There had been neither radio nor television in Oman until 1970, only one post office, one hospital and three boys’ schools in the whole country. Local people had lived in clay brick houses or shacks made out of palm tree leaves, without tap water and electricity. Everything changed when Qaboos bin Said took the power in a palace coup against his father, Sultan Said and began to invest the earnings from oil into the development of his sultanate. That is why the 23rd of July, the first day of his reign, is celebrated as Renaissance Day.
Omanis are Muslims, of whom three quarters follow the Ibadi school of Islam. Sultan Qaboos financed the construction of many mosques, the Sultan Qaboos Grand Mosque in Muscat is the most magnificent of them.
It took 6 years and 4 months to build this impressive building which boasted with two world records for some years. Of course, I wanted to visit the mosque – the only one in the whole country which is open for non-muslims as well.
In all guide books, there is the information that Oman is a conservative country and you should be dressed properly for a visit to a mosque. For men, long trousers are enough but women have to cover their ankles, arms and hair. I put on the longest skirt I have, a scarf on my head and a jumper with long sleeves. I critically looked at Dutch women from our group who tried to roll their leggings down to their ankles. With every single step, the leggings pulled back upwards. Our guide approved my dress and while he was reprimanding the Dutch ladies I headed for the areal of the mosque. Two “fashion policemen” in long rosy galabyas and with turbans on their heads were standing near the entrance. I almost passed through when I heard a resolute “Stop!” One of the men refused to let me in because my skirt had a vent on the back! A short one, but still.
Although somewhere I had read the information that it is possible to borrow some clothing at the entrance, they did not offer anything to me. Our guide hurried up to me and because I was the only one (!) who was not allowed to enter he tried to help at least with the question if I had tights. Can you imagine? I did! I do not know what a premonition I had in the morning but – although it was 35° C – I had put a pair of nylon knee-high stockings in my handbag! Being very proud of my foresight I went to the toilet to put them on. I came back smiling and… The man uncompromisingly said he would not let me in because the tights had the same colour as legs!!! Which meant I had travelled such a long way to Muscat only to not be allowed to visit the mosque of the Sultan? Well, my dear Omanis, you do not know the inventiveness of a Slovak woman! I knelt down and knotted both cut skirt parts together. The man tried to argue that I will not be able to walk like that. His look said everything…
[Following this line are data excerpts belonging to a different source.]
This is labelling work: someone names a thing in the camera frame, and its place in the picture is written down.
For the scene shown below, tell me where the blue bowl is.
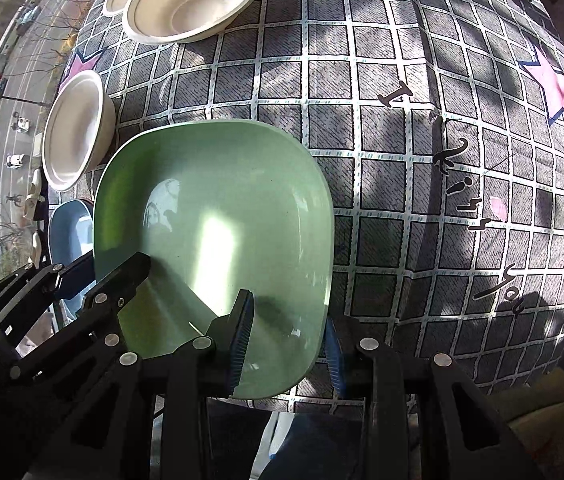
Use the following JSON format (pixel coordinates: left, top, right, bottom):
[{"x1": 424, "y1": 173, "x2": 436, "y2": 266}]
[{"x1": 48, "y1": 199, "x2": 96, "y2": 323}]

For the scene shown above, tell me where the grey checkered tablecloth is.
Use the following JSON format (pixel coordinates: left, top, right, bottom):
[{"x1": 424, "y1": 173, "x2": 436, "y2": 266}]
[{"x1": 46, "y1": 0, "x2": 564, "y2": 414}]

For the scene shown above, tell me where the large white bowl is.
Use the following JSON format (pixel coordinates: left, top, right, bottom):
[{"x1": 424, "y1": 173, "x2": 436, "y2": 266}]
[{"x1": 122, "y1": 0, "x2": 265, "y2": 45}]

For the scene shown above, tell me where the person's jeans leg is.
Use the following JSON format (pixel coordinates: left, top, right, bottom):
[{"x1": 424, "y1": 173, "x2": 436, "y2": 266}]
[{"x1": 206, "y1": 399, "x2": 369, "y2": 480}]

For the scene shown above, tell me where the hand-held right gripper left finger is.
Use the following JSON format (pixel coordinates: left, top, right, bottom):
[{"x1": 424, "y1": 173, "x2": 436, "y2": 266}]
[{"x1": 26, "y1": 289, "x2": 255, "y2": 480}]

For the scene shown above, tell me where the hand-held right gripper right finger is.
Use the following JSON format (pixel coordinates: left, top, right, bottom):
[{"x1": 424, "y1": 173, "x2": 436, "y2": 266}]
[{"x1": 324, "y1": 316, "x2": 549, "y2": 480}]

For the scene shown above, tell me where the yellow-green cushion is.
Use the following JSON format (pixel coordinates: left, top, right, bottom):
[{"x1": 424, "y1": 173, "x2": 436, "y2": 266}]
[{"x1": 506, "y1": 364, "x2": 564, "y2": 480}]

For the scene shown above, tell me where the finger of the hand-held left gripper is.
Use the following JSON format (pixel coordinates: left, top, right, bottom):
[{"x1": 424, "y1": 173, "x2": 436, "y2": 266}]
[
  {"x1": 8, "y1": 252, "x2": 153, "y2": 384},
  {"x1": 0, "y1": 254, "x2": 94, "y2": 337}
]

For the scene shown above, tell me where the green square plate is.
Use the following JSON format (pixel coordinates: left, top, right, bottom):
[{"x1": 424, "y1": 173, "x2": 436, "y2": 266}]
[{"x1": 92, "y1": 119, "x2": 335, "y2": 401}]

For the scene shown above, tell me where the small white bowl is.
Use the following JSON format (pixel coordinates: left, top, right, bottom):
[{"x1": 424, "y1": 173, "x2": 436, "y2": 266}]
[{"x1": 42, "y1": 70, "x2": 117, "y2": 192}]

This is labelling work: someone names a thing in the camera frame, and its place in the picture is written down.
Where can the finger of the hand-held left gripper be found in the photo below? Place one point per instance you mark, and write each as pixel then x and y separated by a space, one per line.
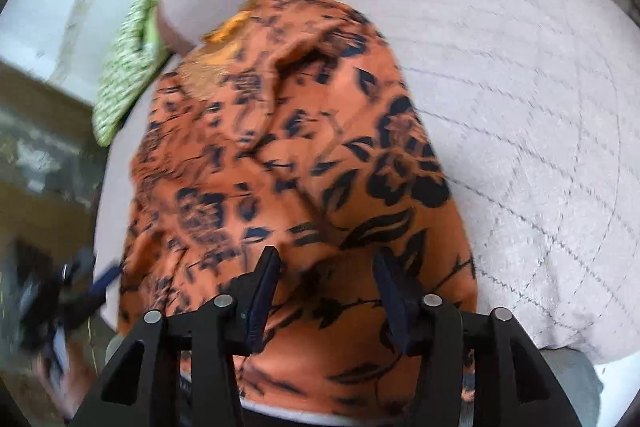
pixel 106 282

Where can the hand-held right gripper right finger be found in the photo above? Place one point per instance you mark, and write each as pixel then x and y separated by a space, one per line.
pixel 392 302

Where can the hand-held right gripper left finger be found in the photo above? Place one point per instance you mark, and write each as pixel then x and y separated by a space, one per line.
pixel 264 302

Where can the orange black floral garment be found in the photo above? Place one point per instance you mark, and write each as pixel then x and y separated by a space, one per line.
pixel 300 157

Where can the person's left hand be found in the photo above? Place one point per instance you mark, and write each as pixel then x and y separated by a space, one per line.
pixel 80 387

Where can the person's left leg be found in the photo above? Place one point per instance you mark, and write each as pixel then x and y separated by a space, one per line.
pixel 114 347

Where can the person's leg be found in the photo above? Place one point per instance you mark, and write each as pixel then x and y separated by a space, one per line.
pixel 114 347
pixel 575 387

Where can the wooden glass cabinet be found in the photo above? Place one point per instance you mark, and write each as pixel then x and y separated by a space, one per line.
pixel 45 157

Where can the person's right leg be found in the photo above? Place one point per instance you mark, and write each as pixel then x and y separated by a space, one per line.
pixel 575 387

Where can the green patterned cloth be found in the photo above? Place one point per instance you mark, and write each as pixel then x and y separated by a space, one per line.
pixel 125 72

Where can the pink quilted bed cover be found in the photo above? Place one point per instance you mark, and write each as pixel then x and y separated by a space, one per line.
pixel 510 107

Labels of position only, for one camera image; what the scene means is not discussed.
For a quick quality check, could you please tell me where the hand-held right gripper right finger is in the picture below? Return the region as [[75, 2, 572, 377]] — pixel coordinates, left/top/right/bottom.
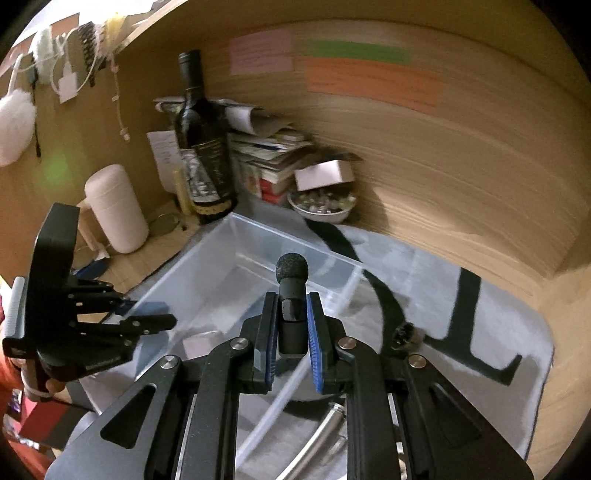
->
[[307, 292, 532, 480]]

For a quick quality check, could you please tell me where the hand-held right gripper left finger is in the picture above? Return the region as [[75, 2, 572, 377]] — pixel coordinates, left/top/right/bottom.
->
[[99, 291, 280, 480]]

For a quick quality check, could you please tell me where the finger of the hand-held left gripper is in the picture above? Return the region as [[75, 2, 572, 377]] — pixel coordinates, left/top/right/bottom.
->
[[68, 276, 138, 319], [74, 313, 177, 346]]

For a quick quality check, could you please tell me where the black foam-tipped microphone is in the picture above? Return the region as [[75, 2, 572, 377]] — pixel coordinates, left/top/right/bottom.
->
[[276, 252, 309, 358]]

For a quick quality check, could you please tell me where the small metal black object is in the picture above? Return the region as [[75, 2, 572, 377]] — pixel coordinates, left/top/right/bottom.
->
[[392, 323, 424, 354]]

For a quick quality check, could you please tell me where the silver metal flashlight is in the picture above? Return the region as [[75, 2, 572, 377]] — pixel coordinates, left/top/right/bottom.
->
[[277, 401, 352, 480]]

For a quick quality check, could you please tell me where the clear plastic storage box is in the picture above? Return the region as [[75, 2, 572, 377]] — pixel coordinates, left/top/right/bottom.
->
[[69, 212, 365, 480]]

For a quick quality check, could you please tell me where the small round mirror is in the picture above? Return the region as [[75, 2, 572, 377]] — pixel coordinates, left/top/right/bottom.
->
[[148, 212, 182, 237]]

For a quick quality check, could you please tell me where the orange cloth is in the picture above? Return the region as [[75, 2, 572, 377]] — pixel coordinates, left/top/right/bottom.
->
[[0, 353, 26, 402]]

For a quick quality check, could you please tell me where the white fluffy pompom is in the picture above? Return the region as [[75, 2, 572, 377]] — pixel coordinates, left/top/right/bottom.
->
[[0, 90, 38, 167]]

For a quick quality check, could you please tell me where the grey mat with black print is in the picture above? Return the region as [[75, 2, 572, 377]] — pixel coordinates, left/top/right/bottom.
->
[[124, 217, 555, 480]]

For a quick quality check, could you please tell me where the yellow tube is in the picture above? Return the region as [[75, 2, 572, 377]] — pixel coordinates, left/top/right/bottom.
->
[[173, 168, 192, 215]]

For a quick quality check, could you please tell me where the white bowl of pebbles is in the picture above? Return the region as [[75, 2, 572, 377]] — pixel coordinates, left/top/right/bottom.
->
[[287, 187, 358, 224]]

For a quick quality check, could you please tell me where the dark red box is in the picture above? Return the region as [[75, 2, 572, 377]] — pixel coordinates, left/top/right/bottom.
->
[[21, 401, 85, 448]]

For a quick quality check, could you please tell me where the white handwritten note sheet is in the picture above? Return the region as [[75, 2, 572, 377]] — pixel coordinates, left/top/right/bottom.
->
[[147, 130, 182, 192]]

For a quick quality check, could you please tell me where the white charger adapter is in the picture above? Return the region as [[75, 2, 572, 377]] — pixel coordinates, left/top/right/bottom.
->
[[58, 71, 80, 103]]

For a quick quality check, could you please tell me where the white folded card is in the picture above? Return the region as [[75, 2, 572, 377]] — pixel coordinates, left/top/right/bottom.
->
[[294, 159, 356, 191]]

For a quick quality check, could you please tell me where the dark wine bottle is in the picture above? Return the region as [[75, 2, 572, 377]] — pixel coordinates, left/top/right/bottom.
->
[[173, 50, 238, 225]]

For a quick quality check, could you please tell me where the stack of books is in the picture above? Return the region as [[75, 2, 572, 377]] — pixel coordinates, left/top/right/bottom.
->
[[228, 124, 319, 206]]

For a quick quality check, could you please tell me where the white plush item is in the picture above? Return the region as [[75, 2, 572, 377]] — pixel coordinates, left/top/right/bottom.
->
[[34, 28, 58, 84]]

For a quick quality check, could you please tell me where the black beaded band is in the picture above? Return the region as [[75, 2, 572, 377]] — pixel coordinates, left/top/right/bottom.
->
[[76, 23, 101, 87]]

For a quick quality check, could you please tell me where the wooden desk hutch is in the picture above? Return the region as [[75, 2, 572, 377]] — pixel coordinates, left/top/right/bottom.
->
[[0, 0, 591, 480]]

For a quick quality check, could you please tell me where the rolled white paper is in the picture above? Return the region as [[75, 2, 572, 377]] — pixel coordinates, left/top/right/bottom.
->
[[154, 95, 265, 134]]

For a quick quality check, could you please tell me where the yellow fabric item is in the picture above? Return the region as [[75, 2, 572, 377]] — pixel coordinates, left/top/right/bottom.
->
[[104, 16, 129, 48]]

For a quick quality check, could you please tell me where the orange sticky note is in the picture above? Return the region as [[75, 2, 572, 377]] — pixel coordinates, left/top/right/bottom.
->
[[305, 58, 444, 114]]

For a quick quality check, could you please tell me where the pink sticky note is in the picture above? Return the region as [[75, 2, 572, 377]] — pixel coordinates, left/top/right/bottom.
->
[[229, 32, 294, 76]]

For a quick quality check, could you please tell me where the green sticky note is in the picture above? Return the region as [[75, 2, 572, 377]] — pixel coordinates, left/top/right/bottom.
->
[[310, 41, 411, 65]]

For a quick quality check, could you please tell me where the pale pink handled thermos cup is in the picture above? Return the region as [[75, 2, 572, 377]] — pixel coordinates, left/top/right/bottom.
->
[[76, 165, 149, 254]]

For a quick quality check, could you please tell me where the black hanging strap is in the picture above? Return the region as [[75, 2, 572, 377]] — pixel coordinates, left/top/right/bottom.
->
[[30, 115, 43, 160]]

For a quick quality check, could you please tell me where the thin white beaded cord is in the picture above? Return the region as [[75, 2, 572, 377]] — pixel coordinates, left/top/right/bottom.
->
[[110, 51, 133, 141]]

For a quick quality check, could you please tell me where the white cable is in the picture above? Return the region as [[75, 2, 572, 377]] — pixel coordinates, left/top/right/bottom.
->
[[9, 34, 100, 93]]

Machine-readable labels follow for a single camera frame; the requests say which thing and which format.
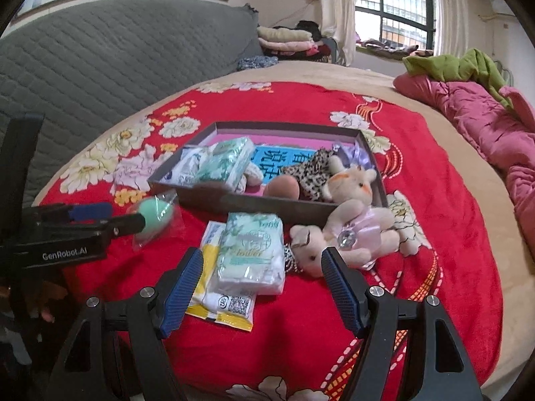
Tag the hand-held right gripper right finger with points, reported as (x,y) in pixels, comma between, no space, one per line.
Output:
(342,292)

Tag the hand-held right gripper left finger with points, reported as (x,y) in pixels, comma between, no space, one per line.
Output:
(184,288)

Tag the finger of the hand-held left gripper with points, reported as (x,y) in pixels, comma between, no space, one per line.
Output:
(90,210)
(123,225)

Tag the green makeup sponge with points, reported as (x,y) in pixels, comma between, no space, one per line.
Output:
(156,213)

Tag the green tissue pack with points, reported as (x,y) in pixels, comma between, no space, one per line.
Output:
(246,255)
(225,158)

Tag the pink shallow cardboard box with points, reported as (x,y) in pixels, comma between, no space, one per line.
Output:
(250,206)

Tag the peach makeup sponge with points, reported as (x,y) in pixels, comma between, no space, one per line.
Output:
(282,188)

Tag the white floral scrunchie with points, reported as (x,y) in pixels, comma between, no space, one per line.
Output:
(253,175)

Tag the person's left hand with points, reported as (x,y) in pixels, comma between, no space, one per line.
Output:
(39,300)

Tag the yellow and white packet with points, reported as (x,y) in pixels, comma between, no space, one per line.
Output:
(217,305)

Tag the small pink plush toy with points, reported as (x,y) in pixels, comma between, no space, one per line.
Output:
(307,250)

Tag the blue and white packet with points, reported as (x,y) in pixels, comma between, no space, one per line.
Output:
(184,167)

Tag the leopard print scrunchie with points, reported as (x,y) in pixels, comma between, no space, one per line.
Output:
(309,175)

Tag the purple organza bow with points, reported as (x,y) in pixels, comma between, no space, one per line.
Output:
(355,156)

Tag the pink book with blue label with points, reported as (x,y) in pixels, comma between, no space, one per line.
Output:
(271,163)

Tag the grey quilted headboard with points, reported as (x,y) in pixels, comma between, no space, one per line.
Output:
(104,62)

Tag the red floral blanket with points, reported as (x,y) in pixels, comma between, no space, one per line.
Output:
(292,100)

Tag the blue patterned cloth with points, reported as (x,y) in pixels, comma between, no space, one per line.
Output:
(255,63)

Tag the pink quilt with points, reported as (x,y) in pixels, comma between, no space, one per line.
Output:
(468,108)

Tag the pile of folded clothes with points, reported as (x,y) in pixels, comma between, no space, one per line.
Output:
(284,37)

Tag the bedding on windowsill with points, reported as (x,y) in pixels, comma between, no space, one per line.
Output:
(384,46)

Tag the green cloth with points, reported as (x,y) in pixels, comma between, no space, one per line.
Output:
(451,67)

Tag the white curtain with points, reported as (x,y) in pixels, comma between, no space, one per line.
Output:
(449,8)
(334,8)

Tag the barred window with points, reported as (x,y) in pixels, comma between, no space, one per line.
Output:
(393,4)

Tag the white air conditioner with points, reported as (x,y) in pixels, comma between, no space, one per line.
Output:
(501,8)

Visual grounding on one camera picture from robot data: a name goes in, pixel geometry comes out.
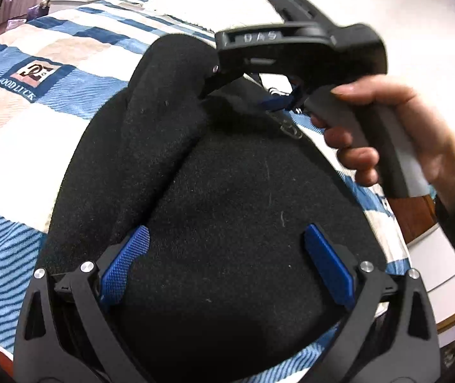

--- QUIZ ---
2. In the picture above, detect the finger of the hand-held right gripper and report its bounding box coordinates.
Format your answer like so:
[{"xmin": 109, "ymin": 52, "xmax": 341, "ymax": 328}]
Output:
[{"xmin": 200, "ymin": 63, "xmax": 248, "ymax": 97}]

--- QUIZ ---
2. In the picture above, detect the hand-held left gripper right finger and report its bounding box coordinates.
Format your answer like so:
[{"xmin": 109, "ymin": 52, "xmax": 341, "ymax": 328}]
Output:
[{"xmin": 304, "ymin": 223, "xmax": 440, "ymax": 383}]

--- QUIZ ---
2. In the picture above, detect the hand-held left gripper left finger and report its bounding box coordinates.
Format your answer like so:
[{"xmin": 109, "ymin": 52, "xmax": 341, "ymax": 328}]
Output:
[{"xmin": 12, "ymin": 225, "xmax": 150, "ymax": 383}]

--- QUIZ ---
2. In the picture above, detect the black jacket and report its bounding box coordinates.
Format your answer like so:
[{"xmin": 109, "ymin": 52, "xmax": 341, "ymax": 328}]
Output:
[{"xmin": 44, "ymin": 34, "xmax": 389, "ymax": 372}]

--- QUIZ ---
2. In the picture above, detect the person's right hand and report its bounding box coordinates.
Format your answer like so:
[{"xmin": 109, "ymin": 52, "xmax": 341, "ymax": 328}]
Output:
[{"xmin": 310, "ymin": 77, "xmax": 455, "ymax": 199}]

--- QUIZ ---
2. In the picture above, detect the white desk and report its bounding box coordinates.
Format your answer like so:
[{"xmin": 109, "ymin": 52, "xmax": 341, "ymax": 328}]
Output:
[{"xmin": 47, "ymin": 0, "xmax": 112, "ymax": 13}]

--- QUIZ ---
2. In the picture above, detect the blue white striped blanket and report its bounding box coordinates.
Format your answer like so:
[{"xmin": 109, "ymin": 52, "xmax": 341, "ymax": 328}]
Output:
[{"xmin": 0, "ymin": 0, "xmax": 413, "ymax": 383}]

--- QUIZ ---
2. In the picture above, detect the white wood-trimmed bed frame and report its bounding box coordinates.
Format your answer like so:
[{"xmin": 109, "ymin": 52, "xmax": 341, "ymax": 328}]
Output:
[{"xmin": 405, "ymin": 191, "xmax": 455, "ymax": 348}]

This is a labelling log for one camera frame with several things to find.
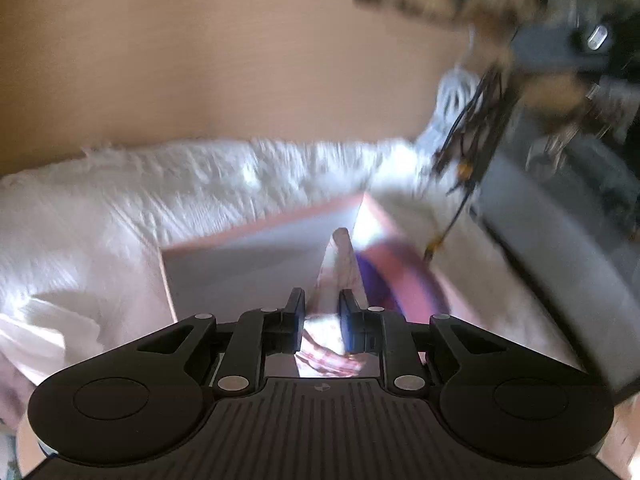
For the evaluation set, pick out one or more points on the black monitor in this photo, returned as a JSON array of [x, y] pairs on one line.
[[550, 240]]

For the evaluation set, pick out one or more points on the pale blue cloth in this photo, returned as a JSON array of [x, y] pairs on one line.
[[450, 105]]

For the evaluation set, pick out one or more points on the pink-edged cardboard box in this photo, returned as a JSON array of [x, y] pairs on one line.
[[240, 265]]

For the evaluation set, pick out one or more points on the white blanket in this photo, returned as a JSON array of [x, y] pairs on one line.
[[125, 200]]

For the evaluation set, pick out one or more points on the purple soft toy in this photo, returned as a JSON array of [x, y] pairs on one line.
[[376, 280]]

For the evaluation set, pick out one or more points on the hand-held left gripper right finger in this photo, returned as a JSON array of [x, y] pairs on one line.
[[345, 320]]

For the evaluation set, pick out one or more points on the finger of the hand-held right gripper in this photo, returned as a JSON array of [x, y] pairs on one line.
[[545, 45]]

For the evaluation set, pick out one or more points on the pink patterned cloth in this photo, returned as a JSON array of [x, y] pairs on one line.
[[337, 270]]

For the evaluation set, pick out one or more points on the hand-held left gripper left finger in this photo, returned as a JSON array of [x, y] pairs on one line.
[[297, 320]]
But I just said that this was already MY problem and rushed after my group. Well, maybe “rushed” is not the proper word, it is better to say: I was scuttling like a Japanese geisha…
The mosque was built out of 300,000 tones of Indian sandstone. The marble pavement was so shining that you had the feeling you could do ice skating here…
The interior is decorated with grey-white and dark grey carved marble tiles. Do not forget to take a look at the ceiling. Its creators found their inspiration in old Omani fortresses. Nevertheless, the main attraction in the room is the chandelier which had been the largest chandelier in the world for several years although it does not look oversized within the space. The chandelier was manufactured by the Italian company Faustig.
The Sultan Qaboos Grand Mosque had one more primacy – the world‘s largest hand-woven carpet (70 x 60 m). In 2007, the Sheik Zayed Mosque in Abu Dhabi was finished and the world records moved to the Emirates: the largest chandelier and also the largest carpet. But never mind, the Omani prayer carpet is still beautiful and impressive. It was woven together of 8 pieces, contains 1,700 million knots and weighs 21 tons. 28 colours were used in varying shades. It took 600 female weavers from Iran four years to make.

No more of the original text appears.